Overcoming experimenter bias in scientific research

By David H Bailey, on February 3rd, 2024

History of measurements of the speed of light; from Henrion and Fischloff, “Assessing uncertainty in physical constants,” American Journal of Physics, September 1986

Reproducibility in modern science

Reproducibility has emerged as a major issue in numerous fields of scientific research, ranging from psychology, sociology, economics and finance to biomedicine, scientific computing and physics. Many of these difficulties arise from experimenter bias (also known as “selection bias”): consciously or unconsciously excluding, ignoring or adjusting certain data that do not seem to be in agreement with one’s preconceived hypothesis; or devising statistical tests post-hoc, namely AFTER data has already been collected and partially analyzed. By some estimates, at least 75% of published scientific papers in some fields contain flaws of this sort that could potentially compromise the conclusions.

Many fields are now undertaking aggressive steps to address such problems.
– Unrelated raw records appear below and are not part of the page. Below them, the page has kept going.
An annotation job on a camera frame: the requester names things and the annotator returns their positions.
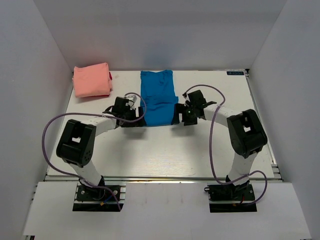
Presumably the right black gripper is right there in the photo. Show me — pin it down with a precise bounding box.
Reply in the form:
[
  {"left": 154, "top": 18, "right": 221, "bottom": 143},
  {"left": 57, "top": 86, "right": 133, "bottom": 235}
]
[{"left": 172, "top": 103, "right": 199, "bottom": 126}]

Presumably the blue t shirt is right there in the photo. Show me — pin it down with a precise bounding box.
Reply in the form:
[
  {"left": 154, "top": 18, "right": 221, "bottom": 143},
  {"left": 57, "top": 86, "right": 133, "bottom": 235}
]
[{"left": 140, "top": 70, "right": 179, "bottom": 127}]

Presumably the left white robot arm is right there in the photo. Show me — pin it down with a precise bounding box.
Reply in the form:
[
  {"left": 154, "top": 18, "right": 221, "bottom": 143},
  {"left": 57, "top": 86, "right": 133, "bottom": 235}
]
[{"left": 56, "top": 92, "right": 145, "bottom": 200}]

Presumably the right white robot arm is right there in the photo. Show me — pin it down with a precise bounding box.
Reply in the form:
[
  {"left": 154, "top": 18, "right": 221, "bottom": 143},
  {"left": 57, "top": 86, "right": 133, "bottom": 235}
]
[{"left": 171, "top": 90, "right": 268, "bottom": 200}]

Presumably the blue table label sticker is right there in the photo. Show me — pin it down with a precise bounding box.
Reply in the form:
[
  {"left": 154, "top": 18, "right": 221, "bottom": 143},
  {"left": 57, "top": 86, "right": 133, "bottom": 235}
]
[{"left": 226, "top": 71, "right": 245, "bottom": 76}]

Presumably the folded pink t shirt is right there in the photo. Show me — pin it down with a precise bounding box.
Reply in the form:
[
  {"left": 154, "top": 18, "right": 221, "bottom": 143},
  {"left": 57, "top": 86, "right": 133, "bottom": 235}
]
[{"left": 72, "top": 62, "right": 113, "bottom": 98}]

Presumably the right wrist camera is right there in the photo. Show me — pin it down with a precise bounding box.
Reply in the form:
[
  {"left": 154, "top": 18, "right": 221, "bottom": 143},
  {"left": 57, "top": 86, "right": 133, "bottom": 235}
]
[{"left": 182, "top": 92, "right": 190, "bottom": 106}]

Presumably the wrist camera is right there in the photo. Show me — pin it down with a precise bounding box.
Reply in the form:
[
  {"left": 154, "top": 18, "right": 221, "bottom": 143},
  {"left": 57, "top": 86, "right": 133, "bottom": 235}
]
[
  {"left": 182, "top": 92, "right": 190, "bottom": 106},
  {"left": 124, "top": 94, "right": 137, "bottom": 109}
]

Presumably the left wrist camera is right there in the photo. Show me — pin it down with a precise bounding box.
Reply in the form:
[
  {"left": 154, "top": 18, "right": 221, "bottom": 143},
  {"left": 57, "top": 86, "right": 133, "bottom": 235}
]
[{"left": 124, "top": 94, "right": 137, "bottom": 109}]

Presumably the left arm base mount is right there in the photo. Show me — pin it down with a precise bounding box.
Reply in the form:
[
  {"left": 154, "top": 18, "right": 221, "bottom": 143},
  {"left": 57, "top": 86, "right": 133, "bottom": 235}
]
[{"left": 72, "top": 184, "right": 126, "bottom": 213}]

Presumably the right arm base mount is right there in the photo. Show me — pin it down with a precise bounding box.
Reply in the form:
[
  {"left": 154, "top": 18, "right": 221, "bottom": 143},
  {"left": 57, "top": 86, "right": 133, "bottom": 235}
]
[{"left": 203, "top": 183, "right": 257, "bottom": 213}]

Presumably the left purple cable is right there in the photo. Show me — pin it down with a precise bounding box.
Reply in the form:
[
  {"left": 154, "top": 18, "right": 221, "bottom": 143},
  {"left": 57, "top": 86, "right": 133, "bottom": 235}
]
[{"left": 41, "top": 92, "right": 148, "bottom": 210}]

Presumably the purple cable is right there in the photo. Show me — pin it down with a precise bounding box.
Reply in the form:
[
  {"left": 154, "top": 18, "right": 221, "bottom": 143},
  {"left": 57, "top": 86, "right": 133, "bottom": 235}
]
[
  {"left": 41, "top": 92, "right": 148, "bottom": 210},
  {"left": 182, "top": 84, "right": 268, "bottom": 207}
]

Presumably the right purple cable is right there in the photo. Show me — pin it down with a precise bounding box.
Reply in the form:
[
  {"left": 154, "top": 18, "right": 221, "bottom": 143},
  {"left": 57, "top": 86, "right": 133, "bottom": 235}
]
[{"left": 182, "top": 84, "right": 268, "bottom": 207}]

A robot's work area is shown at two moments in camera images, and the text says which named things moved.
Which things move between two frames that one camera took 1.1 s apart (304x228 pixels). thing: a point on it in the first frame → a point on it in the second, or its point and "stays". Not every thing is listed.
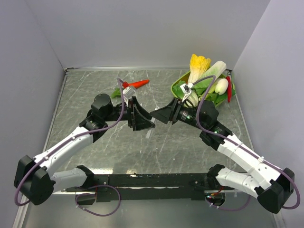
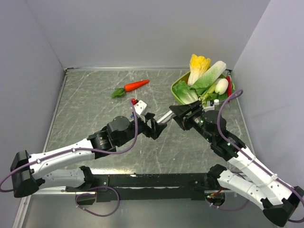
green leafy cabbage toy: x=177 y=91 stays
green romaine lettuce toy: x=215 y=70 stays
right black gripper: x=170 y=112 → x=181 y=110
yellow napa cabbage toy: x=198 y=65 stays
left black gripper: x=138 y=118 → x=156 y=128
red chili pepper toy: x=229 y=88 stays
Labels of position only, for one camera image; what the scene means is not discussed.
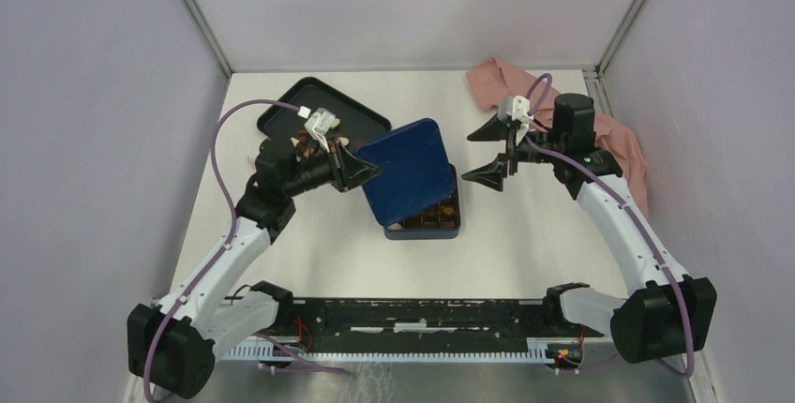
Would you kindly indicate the white slotted cable duct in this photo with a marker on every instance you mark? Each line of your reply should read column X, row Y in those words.
column 257, row 349

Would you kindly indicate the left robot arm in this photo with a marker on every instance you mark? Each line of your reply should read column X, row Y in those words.
column 176, row 342

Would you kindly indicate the blue chocolate box with insert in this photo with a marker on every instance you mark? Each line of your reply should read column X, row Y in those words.
column 440, row 220

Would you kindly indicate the black plastic tray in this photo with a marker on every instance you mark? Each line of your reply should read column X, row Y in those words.
column 284, row 130

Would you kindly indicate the pink cloth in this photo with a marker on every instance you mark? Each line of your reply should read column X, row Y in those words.
column 494, row 79

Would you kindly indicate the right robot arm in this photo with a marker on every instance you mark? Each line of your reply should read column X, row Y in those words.
column 666, row 312

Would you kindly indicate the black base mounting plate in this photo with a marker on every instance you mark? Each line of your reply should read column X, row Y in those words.
column 397, row 326

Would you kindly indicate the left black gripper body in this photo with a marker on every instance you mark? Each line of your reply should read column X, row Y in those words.
column 339, row 173

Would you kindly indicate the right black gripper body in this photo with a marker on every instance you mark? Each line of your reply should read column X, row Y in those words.
column 512, row 154

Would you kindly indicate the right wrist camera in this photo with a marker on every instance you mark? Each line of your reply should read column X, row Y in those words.
column 515, row 108

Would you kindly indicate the blue box lid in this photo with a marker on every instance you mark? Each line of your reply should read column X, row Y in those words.
column 415, row 171

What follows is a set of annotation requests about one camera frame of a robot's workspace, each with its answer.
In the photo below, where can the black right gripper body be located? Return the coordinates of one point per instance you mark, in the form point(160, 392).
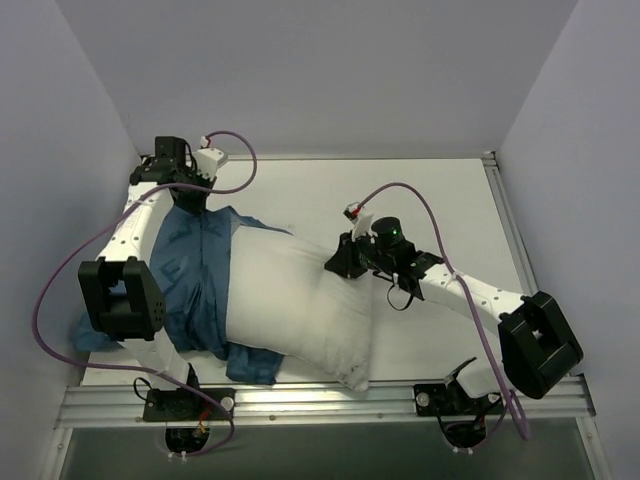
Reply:
point(347, 257)

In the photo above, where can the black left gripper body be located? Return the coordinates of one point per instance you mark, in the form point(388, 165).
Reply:
point(189, 193)

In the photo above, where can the blue cartoon print pillowcase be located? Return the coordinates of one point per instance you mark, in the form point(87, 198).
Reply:
point(190, 262)

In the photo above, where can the white pillow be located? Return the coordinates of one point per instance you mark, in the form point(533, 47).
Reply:
point(282, 299)

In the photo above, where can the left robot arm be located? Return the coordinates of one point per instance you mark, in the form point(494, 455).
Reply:
point(122, 298)

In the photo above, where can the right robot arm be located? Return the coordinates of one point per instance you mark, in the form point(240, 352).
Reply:
point(460, 293)

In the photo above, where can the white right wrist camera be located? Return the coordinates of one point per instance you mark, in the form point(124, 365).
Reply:
point(361, 219)

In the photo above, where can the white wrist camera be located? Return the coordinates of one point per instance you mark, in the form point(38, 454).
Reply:
point(209, 161)
point(361, 219)

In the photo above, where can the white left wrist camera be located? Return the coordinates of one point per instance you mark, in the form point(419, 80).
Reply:
point(209, 161)

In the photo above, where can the aluminium back rail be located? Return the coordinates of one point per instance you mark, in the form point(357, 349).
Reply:
point(489, 158)

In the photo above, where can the aluminium rail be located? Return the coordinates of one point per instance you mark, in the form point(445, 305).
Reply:
point(305, 404)
point(515, 230)
point(489, 158)

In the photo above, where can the aluminium right side rail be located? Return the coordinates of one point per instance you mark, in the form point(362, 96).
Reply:
point(515, 230)

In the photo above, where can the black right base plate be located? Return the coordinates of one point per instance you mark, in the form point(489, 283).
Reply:
point(439, 399)

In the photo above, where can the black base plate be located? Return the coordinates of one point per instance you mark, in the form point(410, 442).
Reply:
point(439, 399)
point(180, 405)

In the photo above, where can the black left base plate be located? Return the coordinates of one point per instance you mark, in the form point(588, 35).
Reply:
point(180, 405)

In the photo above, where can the aluminium front rail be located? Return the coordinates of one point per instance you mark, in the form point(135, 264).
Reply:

As just one example of many that could be listed, the American pharmaceutical-medical device firm Johnson and Johnson has agreed to make detailed clinical data available to outside researchers, covering past and planned trials, in an attempt to avoid the temptation to only publish results of tests with favorable outcomes.

For further background details, see John Ioannidis’ 2014 article, Sonia Van Gilder Cooke’s 2016 article, Robert Matthews’ 2017 article, Clare Wilson’s 2022 article and Benjamin Mueller’s 2024 article, as well as this previous Math Scholar article, which summarizes several case studies.

Experimenter bias in physics

Physics, thought by some to be the epitome of objective physical science, has not been immune to experimenter bias. One classic example is the history of measurements of the speed of light. The chart on the right shows numerous published measurements, dating from the late 1800s through 1983, when experimenters finally agreed to the international standard value 299,792,458 meters/second. (Note: Since 1983, the meter has been defined as the distance traveled by light in vacuum in 1/299,792,458 seconds.)

As can be seen in the chart, during the period 1870-1900, the prevailing value of the speed of light was roughly 299,900,000 m/s. But beginning with a measurement made in 1910 through roughly 1950, the prevailing value centered on 299,775,000 m/s. Finally, beginning in the 1960s, a new series of very carefully controlled experiments settled on the current value, 299,792,458 m/s. It is important to note that the currently accepted value was several standard deviations below the prevailing 1870-1900 value, and was also several standard deviations above the prevailing 1910-1950 value.

Why? Evidently investigators, faced with divergent values, tended to reject or ignore values that did not comport with the then-prevailing consensus figure. Or, as Luke Caldwell explains, “[R]esearchers were probably unconsciously steering their data to fit better with previous values, even though those turned out to be inaccurate. It wasn’t until experimenters had a much better grasp on the true size of their errors that the various measurements converged on what we now think is the correct value.”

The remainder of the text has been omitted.